Note: *Considering the entire population (n=32, including two patients previously treated with crizotinib).

Abbreviations: n, Number; mFU, Median follow-up; 95% CI, 95% confidence interval; ORR, Objective response rate; mPFS, Median progression-free survival; mDoR, Median duration of response; mOS, median overall survival; NR, not reached; NA, Not available; NE, Not estimable.

Table 2

Activity and efficacy of ROS1 inhibitors in ROS1-TKI naïve NSCLC patients with brain metastases

Inhibitor reference	Patientsn	mFU months (95% CI)	ORR(95% CI)	mPFS months(95% CI)	mDoR months(95% CI)	mOS months(95% CI)
CrizotinibWu J Clin Oncol 201831	23	21.4 (20.1–23.0)	73.9% (51.6–89.8)	10.2 (5.6–13.1)	NA	NA
MichelsJ Thorac Oncol 201944	6	20.6	66.7 (22.3–95.7)	9.4 (1.7–NR)	NA	NR (1.7–NR)
CrizotinibLandi Clin Cancer Res 201945	6	21 (19.0–24.5)	33.3%	NA	NA	NA
CeritinibLim J Clin Oncol 201710	8*	14.0 (IQR 9.0–19.0)	25% (7–59)	NA	NA	NA
LorlatinibOu WCLC 201815	6	NA	66.7% (22.3–95.7)	NA	NA	NA
EntrectinibBarlesi ELCC 201933	23	15.5	77.4% (63.8–87.7)	13.6 (4.5–NE)	12.6 (6.5–NE)	NE (NE-NE)
RepotrectinibCho ASCO 201919	3	16.4	100% (29–100)	NA	NA	NA

Note: *Considering the entire population (n=32, including two patients previously treated with crizotinib).

Abbreviations: n, Number; mFU, Median follow-up; 95% CI, 95% confidence interval; ORR, Objective response rate; mPFS, Median progression-free survival; mDoR, Median duration of response; mOS, median overall survival; NA, Not available; NE, Not estimable.
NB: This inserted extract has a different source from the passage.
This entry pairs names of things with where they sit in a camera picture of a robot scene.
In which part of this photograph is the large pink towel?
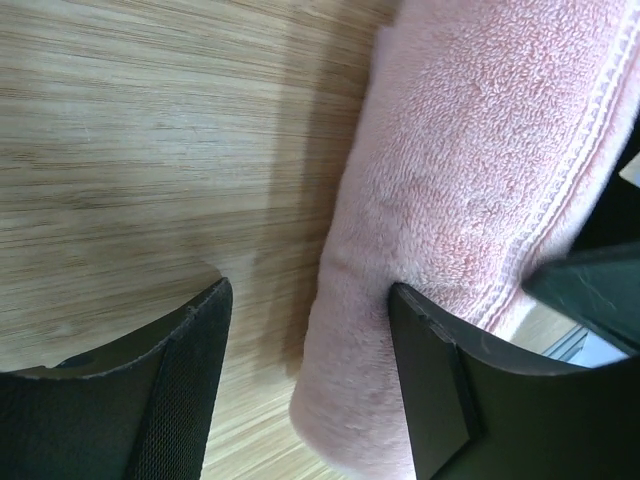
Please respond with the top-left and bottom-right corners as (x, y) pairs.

In summary, ROS1 inhibition represents a current crowded space in development in NSCLC. Besides crizotinib, approved by both FDA and EMA, and entrectinib, having recently been granted accelerated approval by FDA, several promising drugs are showing activity and efficacy. Focusing on entrectinib, no signs of activity in the post-crizotinib setting have been reported (still in a very limited number of patients). With regard to the population that have not previously received any TKI, the long-term survivor outcomes observed with crizotinib require other trials to be reported with longer follow-up. Nevertheless, for entrectinib and for other additional TKI with anti-ROS1 activity, the prolonged benefit observed with crizotinib in ROS1-positive NSCLC appears hard to beat.